Department of Surgery, Milton S. Hershey Medical Center, The Pennsylvania State University, 500 University Drive, P. O. Box 850, Hershey, PA, 17033-0850, USA.
Penn State College of Medicine, Hershey, PA, USA.
Pediatr Surg Int. 2021 Jun;37(6):783-790. doi: 10.1007/s00383-021-04859-5. Epub 2021 Feb 13.
Lymphatic malformations (LMs) are congenital abnormalities which result from disturbances in the embryologic development of the lymphatic system. We sought to determine the characteristics and treatment patterns for LMs in a rural setting, and the effect of a specialized vascular malformations clinic on triage and follow-up.
This is a retrospective cohort study at a single tertiary care institution. Sixty-two patients were identified; chart review was completed to obtain demographic, surgery/sclerotherapy session and follow-up information.

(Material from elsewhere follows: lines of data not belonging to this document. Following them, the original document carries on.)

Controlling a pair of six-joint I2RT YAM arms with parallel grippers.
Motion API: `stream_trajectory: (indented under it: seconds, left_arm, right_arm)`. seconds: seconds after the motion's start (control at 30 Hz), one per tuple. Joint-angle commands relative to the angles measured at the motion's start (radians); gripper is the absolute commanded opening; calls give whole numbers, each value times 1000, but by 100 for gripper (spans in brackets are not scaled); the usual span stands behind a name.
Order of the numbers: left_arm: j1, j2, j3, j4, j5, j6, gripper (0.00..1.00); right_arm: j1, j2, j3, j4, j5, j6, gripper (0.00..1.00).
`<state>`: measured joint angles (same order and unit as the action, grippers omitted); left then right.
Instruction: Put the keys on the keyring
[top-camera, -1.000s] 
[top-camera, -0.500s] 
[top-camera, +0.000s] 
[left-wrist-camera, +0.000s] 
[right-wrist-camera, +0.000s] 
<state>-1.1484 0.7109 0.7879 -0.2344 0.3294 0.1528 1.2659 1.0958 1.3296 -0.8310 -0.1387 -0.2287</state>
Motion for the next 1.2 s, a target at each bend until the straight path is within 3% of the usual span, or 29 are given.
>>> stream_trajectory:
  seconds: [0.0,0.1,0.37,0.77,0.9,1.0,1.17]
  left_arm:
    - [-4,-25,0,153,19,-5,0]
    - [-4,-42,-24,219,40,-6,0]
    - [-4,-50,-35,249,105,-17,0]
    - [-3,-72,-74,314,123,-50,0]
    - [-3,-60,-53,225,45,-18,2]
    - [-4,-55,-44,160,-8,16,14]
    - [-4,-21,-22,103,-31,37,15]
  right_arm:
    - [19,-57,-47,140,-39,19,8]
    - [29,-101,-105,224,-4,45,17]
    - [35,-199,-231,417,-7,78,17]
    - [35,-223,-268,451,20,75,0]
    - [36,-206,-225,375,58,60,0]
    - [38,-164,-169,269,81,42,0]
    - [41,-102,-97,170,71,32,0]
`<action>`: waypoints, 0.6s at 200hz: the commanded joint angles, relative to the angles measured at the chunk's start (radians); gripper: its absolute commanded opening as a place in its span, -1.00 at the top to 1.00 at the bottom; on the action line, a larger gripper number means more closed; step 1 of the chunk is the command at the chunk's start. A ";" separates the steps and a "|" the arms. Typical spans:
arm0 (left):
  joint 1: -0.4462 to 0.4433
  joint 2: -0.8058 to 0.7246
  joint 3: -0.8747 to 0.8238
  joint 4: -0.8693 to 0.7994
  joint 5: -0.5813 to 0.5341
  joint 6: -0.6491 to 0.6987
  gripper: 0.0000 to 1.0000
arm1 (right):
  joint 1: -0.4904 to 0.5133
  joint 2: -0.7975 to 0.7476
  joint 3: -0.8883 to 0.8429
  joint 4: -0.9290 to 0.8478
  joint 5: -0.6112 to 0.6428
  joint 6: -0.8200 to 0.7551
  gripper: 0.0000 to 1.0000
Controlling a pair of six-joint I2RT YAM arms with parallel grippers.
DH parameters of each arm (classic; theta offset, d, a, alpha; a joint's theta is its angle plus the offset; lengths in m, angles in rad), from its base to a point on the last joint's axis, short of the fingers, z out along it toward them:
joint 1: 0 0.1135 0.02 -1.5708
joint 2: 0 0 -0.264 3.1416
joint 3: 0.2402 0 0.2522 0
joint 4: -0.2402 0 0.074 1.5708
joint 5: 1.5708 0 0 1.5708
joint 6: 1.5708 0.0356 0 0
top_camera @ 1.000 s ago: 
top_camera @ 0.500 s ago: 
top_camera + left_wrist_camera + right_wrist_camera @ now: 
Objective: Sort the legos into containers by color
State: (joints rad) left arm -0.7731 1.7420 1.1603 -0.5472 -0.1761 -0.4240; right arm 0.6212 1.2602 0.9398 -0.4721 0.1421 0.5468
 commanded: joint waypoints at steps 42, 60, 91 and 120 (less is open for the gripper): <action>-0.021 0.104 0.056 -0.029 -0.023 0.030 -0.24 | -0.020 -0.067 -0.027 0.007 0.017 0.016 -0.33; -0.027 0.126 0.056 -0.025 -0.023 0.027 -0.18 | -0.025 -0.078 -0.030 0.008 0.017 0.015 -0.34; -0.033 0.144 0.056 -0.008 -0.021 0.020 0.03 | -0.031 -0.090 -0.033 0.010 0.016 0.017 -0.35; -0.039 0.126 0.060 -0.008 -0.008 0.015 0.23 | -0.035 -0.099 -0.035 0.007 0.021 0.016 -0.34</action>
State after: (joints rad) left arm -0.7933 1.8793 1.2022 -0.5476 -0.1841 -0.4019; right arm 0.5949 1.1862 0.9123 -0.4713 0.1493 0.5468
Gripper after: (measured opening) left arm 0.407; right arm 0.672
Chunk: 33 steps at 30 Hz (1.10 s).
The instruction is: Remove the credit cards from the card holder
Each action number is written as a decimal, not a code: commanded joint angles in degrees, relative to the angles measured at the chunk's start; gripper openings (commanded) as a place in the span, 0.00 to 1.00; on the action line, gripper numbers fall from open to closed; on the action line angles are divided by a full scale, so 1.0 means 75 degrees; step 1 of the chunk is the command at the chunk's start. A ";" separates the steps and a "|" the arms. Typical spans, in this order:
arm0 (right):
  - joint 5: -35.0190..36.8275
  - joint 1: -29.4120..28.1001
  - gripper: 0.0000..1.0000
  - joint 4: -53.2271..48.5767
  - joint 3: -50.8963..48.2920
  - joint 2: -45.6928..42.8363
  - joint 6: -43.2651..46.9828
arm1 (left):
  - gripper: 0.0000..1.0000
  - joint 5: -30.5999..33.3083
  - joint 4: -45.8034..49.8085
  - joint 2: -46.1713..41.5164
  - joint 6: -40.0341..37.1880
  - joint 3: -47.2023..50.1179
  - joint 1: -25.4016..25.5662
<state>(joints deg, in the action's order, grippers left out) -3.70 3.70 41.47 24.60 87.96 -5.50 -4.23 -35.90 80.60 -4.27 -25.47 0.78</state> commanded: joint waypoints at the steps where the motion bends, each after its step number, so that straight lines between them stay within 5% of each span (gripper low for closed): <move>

The head/neck region was the most predominant LM location (N = 26, 41.9%), followed by trunk (N = 16, 25.8%), extremity (N = 11, 17.7%), and intraabdominal/retroperitoneal (N = 7, 11.3%). Twenty-eight patients were managed non-surgically, while 21, 7 and 6 patients required surgery, sclerotherapy, or both. Head/neck LMs were the most likely to recur (73%, p = 0.028). Patients seen in specialty clinic had similar duration of follow-up and time to intervention, but were more often below 1 year of age (p = 0.030). Average LM volume among patients with available imaging was much larger in those referred to specialty clinic (73.2 cm versus 14.8 cm, p = 0.022).
Our experience reiterates not only the wide variety of clinical presentations of lymphatic malformations, but also demonstrates the necessity of multiple subspecialties and their collaboration to achieve prompt and efficacious treatment.
淋巴管畸形(LMs)是一种先天性异常,源于淋巴管系统胚胎发育过程中的紊乱。我们旨在确定农村地区 LMs 的特征和治疗模式,以及专门的血管畸形诊所对分诊和随访的影响。
这是一项在单一三级医疗机构进行的回顾性队列研究。共确定了 62 名患者;通过病历回顾获取了人口统计学、手术/硬化治疗疗程和随访信息。
头颈部是最常见的 LM 部位(N=26,41.9%),其次是躯干(N=16,25.8%)、四肢(N=11,17.7%)和腹腔/腹膜后(N=7,11.3%)。28 名患者接受非手术治疗,21 名、7 名和 6 名患者分别需要手术、硬化治疗或两者兼施。头颈部 LM 更易复发(73%,p=0.028)。在专科诊所就诊的患者随访时间和干预时间相似,但更年轻(p=0.030)。有影像学资料的患者中,专科诊所转诊患者的 LM 体积明显更大(73.2 cm 与 14.8 cm,p=0.022)。
我们的经验不仅重申了淋巴管畸形临床表现的多样性,还表明了多个亚专科及其协作的必要性,以实现快速有效的治疗。